Betsy: Who said anything about being nice to him?

Confront him. Scream at him. Ridicule him. Expose him for the jerk he is to every man, woman, and child in the state. Vote against him. Hit the road and raise money for his political opponents. Picket his office, his home, and the lot where he parks his car. Spit on his shadow when he stands in the daylight. Damn all those who won't light a candle so they can sit up all night damning him. Flip him off to his face and every other way you can think of. I'll join you.

All of which has nothing to do with excluding people from public accommodations because of their (wrongheaded, racist, sexist, immoral) beliefs.

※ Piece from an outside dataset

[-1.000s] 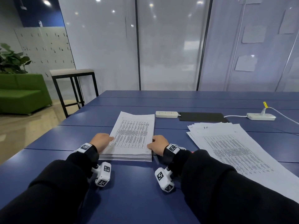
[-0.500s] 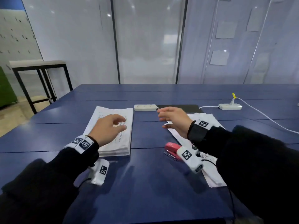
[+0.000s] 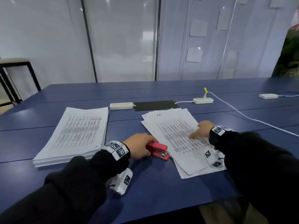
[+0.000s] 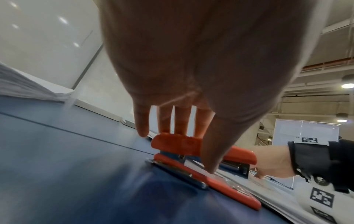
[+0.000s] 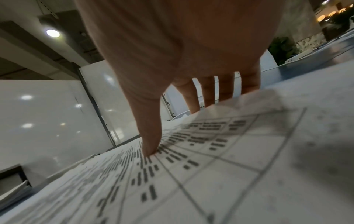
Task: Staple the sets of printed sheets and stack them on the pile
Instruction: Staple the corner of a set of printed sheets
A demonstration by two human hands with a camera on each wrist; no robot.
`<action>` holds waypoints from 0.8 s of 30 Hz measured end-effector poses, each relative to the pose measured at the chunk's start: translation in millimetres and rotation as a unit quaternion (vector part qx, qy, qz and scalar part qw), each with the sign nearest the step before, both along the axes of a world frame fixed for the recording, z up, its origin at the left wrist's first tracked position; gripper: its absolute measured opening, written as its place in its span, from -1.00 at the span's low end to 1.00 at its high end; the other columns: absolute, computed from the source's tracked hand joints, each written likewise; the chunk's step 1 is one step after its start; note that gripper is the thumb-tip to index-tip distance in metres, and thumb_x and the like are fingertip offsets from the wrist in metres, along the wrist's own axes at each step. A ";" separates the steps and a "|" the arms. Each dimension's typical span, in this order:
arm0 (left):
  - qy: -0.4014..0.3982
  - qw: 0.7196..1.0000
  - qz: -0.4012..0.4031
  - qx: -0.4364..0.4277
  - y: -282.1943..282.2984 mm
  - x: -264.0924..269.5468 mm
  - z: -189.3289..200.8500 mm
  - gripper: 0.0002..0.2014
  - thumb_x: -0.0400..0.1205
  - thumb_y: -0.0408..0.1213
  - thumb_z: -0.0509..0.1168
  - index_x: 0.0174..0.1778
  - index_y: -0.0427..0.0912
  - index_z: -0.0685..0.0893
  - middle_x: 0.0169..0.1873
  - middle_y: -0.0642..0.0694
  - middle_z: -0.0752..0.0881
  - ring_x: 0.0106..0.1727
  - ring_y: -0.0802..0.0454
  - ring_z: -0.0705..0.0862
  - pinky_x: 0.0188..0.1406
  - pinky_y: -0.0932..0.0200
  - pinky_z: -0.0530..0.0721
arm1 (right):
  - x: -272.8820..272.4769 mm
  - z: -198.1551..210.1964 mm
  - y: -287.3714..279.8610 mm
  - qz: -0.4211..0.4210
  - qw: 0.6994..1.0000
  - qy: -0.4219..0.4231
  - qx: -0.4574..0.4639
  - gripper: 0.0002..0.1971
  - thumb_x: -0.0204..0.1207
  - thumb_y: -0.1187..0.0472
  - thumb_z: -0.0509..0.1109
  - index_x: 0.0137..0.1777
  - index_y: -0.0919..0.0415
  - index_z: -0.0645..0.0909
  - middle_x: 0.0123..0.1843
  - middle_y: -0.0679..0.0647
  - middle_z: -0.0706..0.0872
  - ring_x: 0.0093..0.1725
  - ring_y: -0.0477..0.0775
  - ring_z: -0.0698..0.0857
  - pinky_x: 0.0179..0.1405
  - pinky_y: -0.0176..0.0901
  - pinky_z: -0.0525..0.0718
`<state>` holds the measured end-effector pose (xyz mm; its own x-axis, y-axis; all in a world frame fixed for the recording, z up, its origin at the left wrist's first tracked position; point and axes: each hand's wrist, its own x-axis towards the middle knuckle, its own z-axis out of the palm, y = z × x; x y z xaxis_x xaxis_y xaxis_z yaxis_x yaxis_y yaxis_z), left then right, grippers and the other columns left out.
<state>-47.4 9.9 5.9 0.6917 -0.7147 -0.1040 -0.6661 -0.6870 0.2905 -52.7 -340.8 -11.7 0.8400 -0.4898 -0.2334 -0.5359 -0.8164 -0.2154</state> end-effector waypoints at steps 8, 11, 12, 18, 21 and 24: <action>-0.066 0.991 0.005 0.120 39.4 -13.2 8.0 -0.69 0.57 -0.02 0.46 0.22 0.08 0.70 0.08 0.02 0.77 0.13 -0.09 0.72 0.09 0.05 0.71 | -1.5 13.6 10.0 -0.010 0.973 -0.205 0.102 -0.71 0.36 0.09 0.76 -0.11 0.10 0.70 -0.05 -0.01 0.76 0.00 0.10 0.68 -0.12 -0.17 0.53; -0.090 0.988 0.020 0.121 67.2 -17.9 18.0 -0.75 0.54 -0.03 0.41 0.13 0.10 0.70 -0.01 0.08 0.75 0.03 -0.02 0.69 0.05 0.08 0.71 | -7.8 30.5 12.5 0.022 0.946 -0.260 0.194 -0.80 0.30 0.17 0.79 -0.24 0.09 0.79 -0.21 0.03 0.84 -0.14 0.09 0.77 -0.05 -0.10 0.67; -0.098 0.988 0.028 0.113 77.4 -18.7 22.7 -0.77 0.54 -0.03 0.40 0.11 0.11 0.69 -0.08 0.12 0.73 -0.04 0.03 0.67 0.02 0.10 0.69 | -11.3 39.8 15.2 0.047 0.935 -0.274 0.219 -0.80 0.29 0.20 0.79 -0.25 0.13 0.80 -0.21 0.08 0.86 -0.18 0.09 0.77 0.00 0.00 0.71; -0.069 0.988 0.124 -0.059 131.6 -14.3 52.2 -0.77 0.48 -0.02 0.56 -0.02 0.09 0.71 -0.24 0.16 0.78 -0.17 0.14 0.75 -0.04 0.03 0.72 | -24.1 111.8 29.1 0.185 0.933 -0.167 0.258 -0.87 0.39 0.20 0.72 -0.16 0.24 0.88 -0.21 0.22 0.87 -0.29 0.07 0.78 -0.16 -0.14 0.76; -0.038 0.970 0.148 -0.189 144.2 -15.1 64.9 -0.83 0.54 -0.23 0.60 -0.08 0.03 0.73 -0.31 0.08 0.84 -0.23 0.10 0.80 -0.17 0.07 0.69 | -22.9 133.0 44.0 0.243 0.940 -0.091 0.222 -0.88 0.37 0.22 0.70 -0.18 0.24 0.87 -0.27 0.15 0.83 -0.34 0.00 0.73 -0.28 -0.24 0.69; 0.007 0.947 0.165 -0.275 147.7 -17.3 73.4 -0.86 0.60 -0.38 0.53 -0.06 -0.09 0.73 -0.27 -0.06 0.86 -0.29 -0.01 0.81 -0.17 -0.02 0.77 | -8.2 120.3 71.2 0.304 0.945 -0.028 0.118 -0.86 0.36 0.19 0.74 -0.13 0.05 0.85 -0.23 0.04 0.83 -0.25 -0.06 0.70 -0.17 -0.21 0.62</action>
<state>-64.7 157.5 79.3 0.8878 -0.4093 0.2103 -0.4352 -0.5983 0.6728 -60.9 -269.6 108.6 0.9640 0.1462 -0.2222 0.0337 -0.8958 -0.4433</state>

It's wrong when Campfield tries to do it. It's wrong when Richard Floyd tries to do it. It was wrong when George Wallace and Lester Maddux did it. Congress finally caught up to morality and made it illegal to do this based on race, but it was wrong long before it was illegal. What was wrong for the past 100 years will still be wrong tomorrow.

Showing the world just what a vile person Stacey Campfield is might actually achieve some benefits. Denying him access to a restaurant will not. This doesn't mean you have to invite him home for tea - your kitchen is not a place of public accommodation.

We have to make the distinctions that people like Campfield refuse to make. Because we are better than they are. We need to take the most vigorous, provocative, iron-willed actions we can take, without crossing the line into precisely the kind of behaviors we are trying to stop.

That's all.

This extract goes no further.